Using the material below, copy every line where "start" appears.

■ Data ■
§
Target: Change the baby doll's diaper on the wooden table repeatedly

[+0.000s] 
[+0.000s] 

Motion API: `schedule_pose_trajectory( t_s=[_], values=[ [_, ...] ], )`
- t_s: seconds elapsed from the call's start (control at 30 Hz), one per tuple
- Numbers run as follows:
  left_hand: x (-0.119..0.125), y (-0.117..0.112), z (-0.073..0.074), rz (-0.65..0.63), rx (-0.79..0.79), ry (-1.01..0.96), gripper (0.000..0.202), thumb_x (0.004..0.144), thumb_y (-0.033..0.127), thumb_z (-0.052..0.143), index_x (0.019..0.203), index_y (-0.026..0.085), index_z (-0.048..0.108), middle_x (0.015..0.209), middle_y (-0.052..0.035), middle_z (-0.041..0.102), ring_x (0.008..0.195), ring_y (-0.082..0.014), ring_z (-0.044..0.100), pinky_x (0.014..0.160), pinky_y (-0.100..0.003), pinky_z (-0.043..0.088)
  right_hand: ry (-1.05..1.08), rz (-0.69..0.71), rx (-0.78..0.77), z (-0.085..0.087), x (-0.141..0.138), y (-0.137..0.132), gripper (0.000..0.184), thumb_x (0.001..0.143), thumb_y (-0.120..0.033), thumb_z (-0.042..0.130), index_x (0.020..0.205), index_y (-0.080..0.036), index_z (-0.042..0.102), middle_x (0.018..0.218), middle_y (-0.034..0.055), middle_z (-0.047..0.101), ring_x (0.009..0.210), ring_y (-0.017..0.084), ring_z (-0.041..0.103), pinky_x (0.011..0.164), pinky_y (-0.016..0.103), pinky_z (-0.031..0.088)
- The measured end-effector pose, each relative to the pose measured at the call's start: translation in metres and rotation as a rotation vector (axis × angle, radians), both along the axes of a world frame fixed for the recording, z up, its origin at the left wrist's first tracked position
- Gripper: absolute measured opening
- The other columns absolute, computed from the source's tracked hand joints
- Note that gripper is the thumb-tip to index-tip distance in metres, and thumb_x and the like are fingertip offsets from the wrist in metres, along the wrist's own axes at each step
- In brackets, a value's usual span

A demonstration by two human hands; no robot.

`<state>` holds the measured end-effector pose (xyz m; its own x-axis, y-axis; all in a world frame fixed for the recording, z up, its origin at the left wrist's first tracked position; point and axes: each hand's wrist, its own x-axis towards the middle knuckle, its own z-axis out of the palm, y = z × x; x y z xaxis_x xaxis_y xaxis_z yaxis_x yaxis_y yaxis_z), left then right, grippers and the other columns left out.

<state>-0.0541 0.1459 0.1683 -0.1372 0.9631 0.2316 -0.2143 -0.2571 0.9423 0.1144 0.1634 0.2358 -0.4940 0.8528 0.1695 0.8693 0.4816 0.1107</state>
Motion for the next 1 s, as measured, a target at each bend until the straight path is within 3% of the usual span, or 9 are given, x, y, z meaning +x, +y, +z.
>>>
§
■ Task output ■
- t_s: seconds elapsed from the call's start (control at 30 Hz), one per tuple
- The measured end-effector pose, each relative to the pose measured at the call's start: translation in metres and rotation as a rotation vector (axis × angle, radians), both along the axes of a world frame fixed for the recording, z up, its origin at the left wrist's first tracked position

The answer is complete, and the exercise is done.